Audio is a convenient and strong source of supervision: convenient because videos are almost always paired with an audio channel, and strong because the audio is tightly correlated with what is happening in the video. Prior works have leveraged ambient sound [51, 5, 4, 69, 33, 50, 53], dialogue [48], and narration [68, 2, 70, 71, 45, 44, 3], all of which of which serve as useful signals. Those approaches using narration typically do so with instructional videos, such as in the recent HowTo100M dataset [45], since instructional videos typically contain narration which describes the actions being performed. These approaches, like ours, reap the benefits offered by rich, descriptive supervision. However, they rely on a specific genre of video content (instructional videos), which poses a potential limitation. Our work, by contrast, can work with any genre of videos.

3 Data Collection

Figure 1: Examples of video frames and metadata collected using WVT. Metadata typically contains references to actions (mowing, bbqing) as well as objects (grill, lipstick, bacon) which are present in the scene. We collect four types of metadata for each video: titles, descriptions, tags, and channel names. Metadata is truncated where necessary for ease of visualization. All videos used under CC BY 2.0 license.

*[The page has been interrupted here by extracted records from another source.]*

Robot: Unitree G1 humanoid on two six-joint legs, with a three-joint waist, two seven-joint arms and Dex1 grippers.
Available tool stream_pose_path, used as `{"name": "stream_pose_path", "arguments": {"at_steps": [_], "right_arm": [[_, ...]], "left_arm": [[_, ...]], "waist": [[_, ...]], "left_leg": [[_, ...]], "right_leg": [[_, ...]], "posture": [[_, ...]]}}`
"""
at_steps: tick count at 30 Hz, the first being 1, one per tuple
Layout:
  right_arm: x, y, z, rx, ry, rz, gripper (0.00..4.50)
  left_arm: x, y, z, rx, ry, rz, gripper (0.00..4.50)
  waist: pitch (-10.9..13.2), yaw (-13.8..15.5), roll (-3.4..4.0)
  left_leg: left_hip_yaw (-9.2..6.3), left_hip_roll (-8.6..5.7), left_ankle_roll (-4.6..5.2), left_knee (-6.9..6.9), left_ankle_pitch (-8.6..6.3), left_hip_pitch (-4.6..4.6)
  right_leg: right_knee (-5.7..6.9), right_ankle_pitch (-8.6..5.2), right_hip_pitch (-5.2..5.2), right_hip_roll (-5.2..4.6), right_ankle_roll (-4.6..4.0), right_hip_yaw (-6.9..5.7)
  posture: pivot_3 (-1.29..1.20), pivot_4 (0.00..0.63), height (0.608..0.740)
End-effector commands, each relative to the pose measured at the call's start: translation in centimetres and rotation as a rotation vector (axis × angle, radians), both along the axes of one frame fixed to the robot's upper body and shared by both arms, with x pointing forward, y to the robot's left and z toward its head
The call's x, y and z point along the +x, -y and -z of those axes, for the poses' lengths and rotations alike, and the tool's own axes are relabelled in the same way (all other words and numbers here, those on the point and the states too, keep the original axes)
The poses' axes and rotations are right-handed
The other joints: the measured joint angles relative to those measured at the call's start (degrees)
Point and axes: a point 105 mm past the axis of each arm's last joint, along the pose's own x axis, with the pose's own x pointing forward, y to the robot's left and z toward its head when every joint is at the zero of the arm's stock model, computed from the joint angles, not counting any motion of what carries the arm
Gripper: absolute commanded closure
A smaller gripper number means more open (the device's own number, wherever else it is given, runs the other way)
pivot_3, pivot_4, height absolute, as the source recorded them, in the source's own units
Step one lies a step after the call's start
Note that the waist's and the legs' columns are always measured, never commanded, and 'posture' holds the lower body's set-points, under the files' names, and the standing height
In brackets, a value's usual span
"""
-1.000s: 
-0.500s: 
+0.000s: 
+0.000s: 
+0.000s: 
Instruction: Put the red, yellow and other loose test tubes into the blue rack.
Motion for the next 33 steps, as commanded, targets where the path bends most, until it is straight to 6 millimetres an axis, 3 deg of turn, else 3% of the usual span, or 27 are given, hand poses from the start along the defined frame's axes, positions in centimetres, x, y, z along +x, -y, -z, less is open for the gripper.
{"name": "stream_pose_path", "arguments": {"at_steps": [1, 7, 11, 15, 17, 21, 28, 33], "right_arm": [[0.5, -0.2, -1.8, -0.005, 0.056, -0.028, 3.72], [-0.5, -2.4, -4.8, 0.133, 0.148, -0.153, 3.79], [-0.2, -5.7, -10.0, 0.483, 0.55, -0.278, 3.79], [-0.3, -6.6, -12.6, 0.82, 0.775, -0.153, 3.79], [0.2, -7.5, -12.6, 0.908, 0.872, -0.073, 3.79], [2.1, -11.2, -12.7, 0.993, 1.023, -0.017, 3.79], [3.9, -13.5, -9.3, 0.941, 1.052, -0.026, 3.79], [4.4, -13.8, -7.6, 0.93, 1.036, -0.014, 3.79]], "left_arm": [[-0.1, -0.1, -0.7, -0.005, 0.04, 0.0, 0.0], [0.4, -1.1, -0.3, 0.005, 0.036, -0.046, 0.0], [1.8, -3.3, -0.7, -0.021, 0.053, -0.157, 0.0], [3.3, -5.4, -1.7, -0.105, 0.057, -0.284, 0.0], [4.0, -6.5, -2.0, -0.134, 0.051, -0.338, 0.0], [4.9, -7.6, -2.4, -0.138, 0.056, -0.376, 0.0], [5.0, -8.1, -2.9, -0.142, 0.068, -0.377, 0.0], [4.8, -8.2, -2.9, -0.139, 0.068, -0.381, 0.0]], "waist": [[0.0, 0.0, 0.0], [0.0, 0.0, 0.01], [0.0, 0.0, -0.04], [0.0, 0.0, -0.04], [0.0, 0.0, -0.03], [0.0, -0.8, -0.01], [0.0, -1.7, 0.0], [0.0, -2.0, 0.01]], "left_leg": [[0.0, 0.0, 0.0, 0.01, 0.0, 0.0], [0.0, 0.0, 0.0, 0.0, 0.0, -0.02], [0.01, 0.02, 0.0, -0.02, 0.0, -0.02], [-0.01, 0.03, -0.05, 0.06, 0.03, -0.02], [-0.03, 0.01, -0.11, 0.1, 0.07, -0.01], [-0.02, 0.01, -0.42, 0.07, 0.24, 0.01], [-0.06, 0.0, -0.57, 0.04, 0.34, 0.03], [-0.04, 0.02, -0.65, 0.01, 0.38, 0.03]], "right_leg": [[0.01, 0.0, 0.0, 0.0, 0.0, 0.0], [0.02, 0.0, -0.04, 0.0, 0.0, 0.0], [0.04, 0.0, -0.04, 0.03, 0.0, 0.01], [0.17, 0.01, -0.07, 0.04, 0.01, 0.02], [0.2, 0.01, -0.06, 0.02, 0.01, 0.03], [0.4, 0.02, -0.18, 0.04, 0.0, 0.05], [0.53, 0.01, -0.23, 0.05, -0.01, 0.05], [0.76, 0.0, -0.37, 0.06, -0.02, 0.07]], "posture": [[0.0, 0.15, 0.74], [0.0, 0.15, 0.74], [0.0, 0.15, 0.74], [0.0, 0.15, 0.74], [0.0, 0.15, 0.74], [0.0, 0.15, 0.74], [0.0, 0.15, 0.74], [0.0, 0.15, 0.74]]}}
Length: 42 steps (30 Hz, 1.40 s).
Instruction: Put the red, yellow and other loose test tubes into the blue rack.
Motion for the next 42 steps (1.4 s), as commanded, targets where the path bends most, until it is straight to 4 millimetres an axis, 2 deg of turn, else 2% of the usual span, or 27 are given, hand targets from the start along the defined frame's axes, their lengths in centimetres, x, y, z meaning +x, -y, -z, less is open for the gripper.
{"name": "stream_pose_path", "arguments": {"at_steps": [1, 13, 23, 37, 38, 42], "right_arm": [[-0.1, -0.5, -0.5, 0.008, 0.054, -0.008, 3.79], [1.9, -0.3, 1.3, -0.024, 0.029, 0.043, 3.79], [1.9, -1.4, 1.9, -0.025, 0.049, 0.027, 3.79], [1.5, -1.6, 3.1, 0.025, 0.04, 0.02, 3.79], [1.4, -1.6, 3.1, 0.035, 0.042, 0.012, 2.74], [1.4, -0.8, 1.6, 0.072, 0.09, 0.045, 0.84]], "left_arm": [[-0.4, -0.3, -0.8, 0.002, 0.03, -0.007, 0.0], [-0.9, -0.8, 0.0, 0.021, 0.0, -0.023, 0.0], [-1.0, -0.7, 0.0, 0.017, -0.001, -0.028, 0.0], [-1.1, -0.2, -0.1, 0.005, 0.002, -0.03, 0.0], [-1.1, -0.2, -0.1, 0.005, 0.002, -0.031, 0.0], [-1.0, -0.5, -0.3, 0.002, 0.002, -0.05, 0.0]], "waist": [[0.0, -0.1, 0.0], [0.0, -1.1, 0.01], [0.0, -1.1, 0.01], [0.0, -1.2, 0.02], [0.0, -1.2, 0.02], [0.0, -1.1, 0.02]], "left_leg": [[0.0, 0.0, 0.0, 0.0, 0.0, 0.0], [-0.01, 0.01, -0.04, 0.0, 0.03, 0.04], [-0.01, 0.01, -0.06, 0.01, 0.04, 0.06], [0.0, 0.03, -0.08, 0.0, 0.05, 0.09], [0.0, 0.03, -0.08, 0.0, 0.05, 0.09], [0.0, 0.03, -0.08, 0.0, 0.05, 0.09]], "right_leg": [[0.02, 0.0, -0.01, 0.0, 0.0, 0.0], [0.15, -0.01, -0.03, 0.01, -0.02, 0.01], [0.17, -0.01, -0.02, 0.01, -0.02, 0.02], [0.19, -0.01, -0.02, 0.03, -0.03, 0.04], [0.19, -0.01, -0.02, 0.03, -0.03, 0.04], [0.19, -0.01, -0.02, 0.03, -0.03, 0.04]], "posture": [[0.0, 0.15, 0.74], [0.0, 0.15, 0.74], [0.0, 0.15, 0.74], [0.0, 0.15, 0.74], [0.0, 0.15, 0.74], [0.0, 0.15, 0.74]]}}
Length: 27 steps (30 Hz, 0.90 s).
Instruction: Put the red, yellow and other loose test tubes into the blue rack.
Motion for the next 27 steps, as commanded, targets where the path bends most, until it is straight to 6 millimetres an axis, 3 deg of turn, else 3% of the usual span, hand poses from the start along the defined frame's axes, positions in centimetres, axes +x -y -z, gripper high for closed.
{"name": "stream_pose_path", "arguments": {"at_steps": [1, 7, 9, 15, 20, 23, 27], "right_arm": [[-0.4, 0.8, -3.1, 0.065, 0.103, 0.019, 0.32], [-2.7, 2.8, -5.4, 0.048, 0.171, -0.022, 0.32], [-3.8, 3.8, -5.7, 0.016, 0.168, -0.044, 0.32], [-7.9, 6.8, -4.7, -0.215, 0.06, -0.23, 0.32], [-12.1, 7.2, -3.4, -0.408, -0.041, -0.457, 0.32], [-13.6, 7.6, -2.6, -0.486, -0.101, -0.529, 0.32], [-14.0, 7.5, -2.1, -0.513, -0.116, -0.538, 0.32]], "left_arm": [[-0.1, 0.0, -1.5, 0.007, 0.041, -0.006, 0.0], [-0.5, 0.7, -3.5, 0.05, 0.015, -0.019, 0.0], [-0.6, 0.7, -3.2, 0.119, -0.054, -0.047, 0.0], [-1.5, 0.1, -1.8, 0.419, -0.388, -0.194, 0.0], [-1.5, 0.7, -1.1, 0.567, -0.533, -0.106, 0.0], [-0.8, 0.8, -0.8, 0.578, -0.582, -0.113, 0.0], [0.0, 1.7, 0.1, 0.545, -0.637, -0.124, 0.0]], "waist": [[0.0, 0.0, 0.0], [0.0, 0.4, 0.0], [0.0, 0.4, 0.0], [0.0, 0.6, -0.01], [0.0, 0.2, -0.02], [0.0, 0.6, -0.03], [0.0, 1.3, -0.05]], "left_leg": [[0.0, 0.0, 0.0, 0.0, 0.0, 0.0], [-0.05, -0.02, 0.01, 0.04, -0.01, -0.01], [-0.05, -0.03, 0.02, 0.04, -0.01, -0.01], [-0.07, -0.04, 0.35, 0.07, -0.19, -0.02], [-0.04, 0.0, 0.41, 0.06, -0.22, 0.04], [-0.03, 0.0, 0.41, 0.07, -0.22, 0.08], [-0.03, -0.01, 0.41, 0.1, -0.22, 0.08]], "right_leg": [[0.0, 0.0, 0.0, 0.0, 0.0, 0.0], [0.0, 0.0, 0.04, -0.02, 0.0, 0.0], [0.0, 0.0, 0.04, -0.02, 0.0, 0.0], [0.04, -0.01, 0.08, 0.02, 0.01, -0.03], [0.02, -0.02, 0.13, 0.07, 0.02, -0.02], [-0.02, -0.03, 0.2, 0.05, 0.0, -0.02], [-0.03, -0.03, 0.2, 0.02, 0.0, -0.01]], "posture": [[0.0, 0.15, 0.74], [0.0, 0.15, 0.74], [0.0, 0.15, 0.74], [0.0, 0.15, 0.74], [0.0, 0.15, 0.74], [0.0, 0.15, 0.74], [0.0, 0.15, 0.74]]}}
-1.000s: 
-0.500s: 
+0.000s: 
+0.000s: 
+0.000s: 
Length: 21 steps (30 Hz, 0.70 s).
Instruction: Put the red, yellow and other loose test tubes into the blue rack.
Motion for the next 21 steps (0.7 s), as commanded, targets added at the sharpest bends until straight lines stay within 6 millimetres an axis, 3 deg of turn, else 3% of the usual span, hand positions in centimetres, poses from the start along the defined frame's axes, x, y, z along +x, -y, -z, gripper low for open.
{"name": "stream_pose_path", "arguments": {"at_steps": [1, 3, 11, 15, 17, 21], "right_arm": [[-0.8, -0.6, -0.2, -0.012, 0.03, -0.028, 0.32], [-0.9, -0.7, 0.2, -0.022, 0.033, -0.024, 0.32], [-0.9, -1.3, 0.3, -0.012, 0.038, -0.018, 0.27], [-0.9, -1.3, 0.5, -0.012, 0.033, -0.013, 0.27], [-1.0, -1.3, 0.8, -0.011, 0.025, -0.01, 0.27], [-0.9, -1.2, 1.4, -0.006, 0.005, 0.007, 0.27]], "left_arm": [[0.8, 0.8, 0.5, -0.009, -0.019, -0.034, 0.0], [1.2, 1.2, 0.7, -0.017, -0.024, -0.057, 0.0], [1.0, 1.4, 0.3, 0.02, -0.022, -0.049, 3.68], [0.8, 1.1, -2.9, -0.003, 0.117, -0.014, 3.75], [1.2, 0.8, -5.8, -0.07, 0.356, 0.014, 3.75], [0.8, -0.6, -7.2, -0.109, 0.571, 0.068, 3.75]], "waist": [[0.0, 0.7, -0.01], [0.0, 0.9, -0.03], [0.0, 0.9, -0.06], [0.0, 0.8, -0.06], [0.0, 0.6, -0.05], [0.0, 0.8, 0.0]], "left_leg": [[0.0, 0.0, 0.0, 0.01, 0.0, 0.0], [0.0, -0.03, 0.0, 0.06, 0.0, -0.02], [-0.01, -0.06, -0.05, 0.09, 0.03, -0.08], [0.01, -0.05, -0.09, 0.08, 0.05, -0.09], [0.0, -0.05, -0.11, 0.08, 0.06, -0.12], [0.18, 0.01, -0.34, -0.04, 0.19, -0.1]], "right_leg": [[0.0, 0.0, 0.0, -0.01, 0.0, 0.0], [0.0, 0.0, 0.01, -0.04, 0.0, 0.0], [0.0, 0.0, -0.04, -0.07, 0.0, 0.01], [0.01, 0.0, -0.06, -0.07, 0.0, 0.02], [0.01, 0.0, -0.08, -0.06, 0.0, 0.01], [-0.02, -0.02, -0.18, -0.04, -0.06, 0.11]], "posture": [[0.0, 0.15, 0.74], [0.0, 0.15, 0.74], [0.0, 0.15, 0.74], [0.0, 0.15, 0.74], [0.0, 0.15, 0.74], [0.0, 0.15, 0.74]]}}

To benchmark our approach, we propose a data collection process in which we search for common action categories using a text-based web-video search engine. We begin by manually selecting the set of action categories; in our experiments we use the 700 action categories in Kinetics-700 [8]. We choose these categories because they cover a broad range of human actions, and also because this allows for fair comparison with fully-supervised approaches which pre-train on Kinetics (since the specific class categories used are known to have an effect on downstream performance [20]). We use the class names as search terms and collect the resulting videos from the web. We then apply two selection criteria to filter videos. First, we discard videos which are less than 10 seconds long, since we use 10-second clips during training (a choice also made to match Kinetics). Second, we discard videos which were uploaded in the past 90 days, because older videos are less likely to be deleted in the future, allowing for improved reproducibility of our experiments. In total, we collect 100K videos from each of the 700 queries, resulting in a dataset of 70M videos. From each video, we randomly select a 10-second clip to download and later use for training.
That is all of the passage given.